315lect04-projected

Please send questions to st10@humboldt.edu .

CIS 315 - Week 4 Lecture
Intro to the Relational Model and Relational Operations

*   several reasons the relational model is important:
    *   it is the basis for an important category
        of DBMS products;
    *   can use it to express DBMS-independent database
        designs;
        ...because the constructs of the relational model
	   are broad and general;

Relational model:
*   a relational database is a collection of relations;

*   what is a relation?
    the more formal definition:
    a relation is a subset of the Cartesian product
    of a list of domains (Ulmann, 2nd edition, p. 19)

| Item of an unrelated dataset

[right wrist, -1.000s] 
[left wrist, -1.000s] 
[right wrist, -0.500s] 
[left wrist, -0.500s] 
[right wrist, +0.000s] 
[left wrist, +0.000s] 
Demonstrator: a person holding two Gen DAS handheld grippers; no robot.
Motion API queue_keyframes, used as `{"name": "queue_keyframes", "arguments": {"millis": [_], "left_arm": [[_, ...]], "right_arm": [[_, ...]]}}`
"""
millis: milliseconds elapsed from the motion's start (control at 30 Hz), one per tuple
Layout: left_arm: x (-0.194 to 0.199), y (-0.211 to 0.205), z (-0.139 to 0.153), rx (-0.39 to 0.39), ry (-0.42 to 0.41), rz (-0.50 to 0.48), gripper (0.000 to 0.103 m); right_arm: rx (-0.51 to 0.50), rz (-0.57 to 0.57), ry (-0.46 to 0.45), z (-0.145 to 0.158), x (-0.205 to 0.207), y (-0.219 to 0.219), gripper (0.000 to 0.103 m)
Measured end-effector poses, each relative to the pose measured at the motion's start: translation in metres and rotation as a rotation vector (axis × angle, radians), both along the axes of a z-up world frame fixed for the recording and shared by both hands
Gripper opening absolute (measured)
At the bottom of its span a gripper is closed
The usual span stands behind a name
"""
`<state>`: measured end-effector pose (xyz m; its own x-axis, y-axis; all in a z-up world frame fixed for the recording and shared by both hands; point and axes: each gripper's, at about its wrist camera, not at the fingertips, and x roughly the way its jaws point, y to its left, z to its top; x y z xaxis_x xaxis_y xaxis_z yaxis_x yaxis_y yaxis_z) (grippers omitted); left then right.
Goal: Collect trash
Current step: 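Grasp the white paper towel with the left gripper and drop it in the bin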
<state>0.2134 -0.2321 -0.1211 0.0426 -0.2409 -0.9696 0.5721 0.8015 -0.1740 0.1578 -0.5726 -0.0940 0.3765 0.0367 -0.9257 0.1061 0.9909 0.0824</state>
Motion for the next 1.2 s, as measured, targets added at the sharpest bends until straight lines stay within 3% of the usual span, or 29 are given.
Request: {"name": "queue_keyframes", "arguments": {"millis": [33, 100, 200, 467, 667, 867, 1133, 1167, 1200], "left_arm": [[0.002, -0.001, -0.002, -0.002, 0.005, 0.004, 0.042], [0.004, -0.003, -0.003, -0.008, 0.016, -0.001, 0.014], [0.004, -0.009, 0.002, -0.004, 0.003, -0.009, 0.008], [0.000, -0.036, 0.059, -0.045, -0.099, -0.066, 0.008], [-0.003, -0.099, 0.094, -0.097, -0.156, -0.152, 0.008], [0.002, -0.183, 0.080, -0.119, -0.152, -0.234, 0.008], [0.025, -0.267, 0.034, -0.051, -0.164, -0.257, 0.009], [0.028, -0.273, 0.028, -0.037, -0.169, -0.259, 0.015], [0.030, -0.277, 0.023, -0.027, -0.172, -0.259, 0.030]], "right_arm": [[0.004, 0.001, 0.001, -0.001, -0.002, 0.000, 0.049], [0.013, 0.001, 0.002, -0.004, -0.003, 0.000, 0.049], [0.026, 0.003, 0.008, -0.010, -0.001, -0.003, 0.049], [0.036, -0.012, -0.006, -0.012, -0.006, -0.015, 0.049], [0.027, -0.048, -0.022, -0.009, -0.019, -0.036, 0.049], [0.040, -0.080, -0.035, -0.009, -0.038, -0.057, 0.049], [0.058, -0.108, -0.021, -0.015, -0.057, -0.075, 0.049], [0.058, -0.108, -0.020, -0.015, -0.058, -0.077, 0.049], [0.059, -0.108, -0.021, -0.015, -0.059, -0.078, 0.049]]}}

*   (section 1.1 - Sunderraman)
    a relation scheme (or schema) is a finite sequence
    of unique attribute names

    employees = (empl_id, empl_name, empl_addr, empl_salary)

    each attribute A is associated with a domain, dom(A),
    a set of values, which includes the special value
    null 
    *   for example: dom(empl_id) could be the set of
        integers between 1000 and 9999 and the special
	value null

    given a relation scheme R = (A1, A2, ... An)
    then a relation r on the scheme R is defined
    as any finite subset of the Cartesian product
    dom(A1) x dom(A2) x ... x dom(An)

    *   for example, for the employees scheme,
        any subset of combinations of an
        empl_id, an empl_name, and empl_addr, and an
        empl_salary is a relation ---
	
	so, for example:
	{(1111, 'Jones', '111 Ash St', 20000),
         (2222, 'Smith', '123 Elm St.', 25000)}

*   a relational *database* scheme D is
    a finite set of relation schemes {R1, ... Rm}

    ...and a relational database on a scheme D
       is a set of relations {r1, ... rm} where each
       ri is a relation on the corresponding scheme Ri

*   A relation, then, is not any old table --
    it is a table with restrictions that naturally
    "flow" from these definitions:
    *   each "cell" in a relation/table MUST be single-valued;
   
    *   duplicate rows are not allowed! (something --
        in this case, a row/tuple/record -- is either
	in this Cartesian produce subset, or it isn't)

    *   the order of the rows/tuples/records is not
        significant (because there isn't really a
	concept of ordering in a set)
 
    *   (the order of the attributes doesn't matter, either)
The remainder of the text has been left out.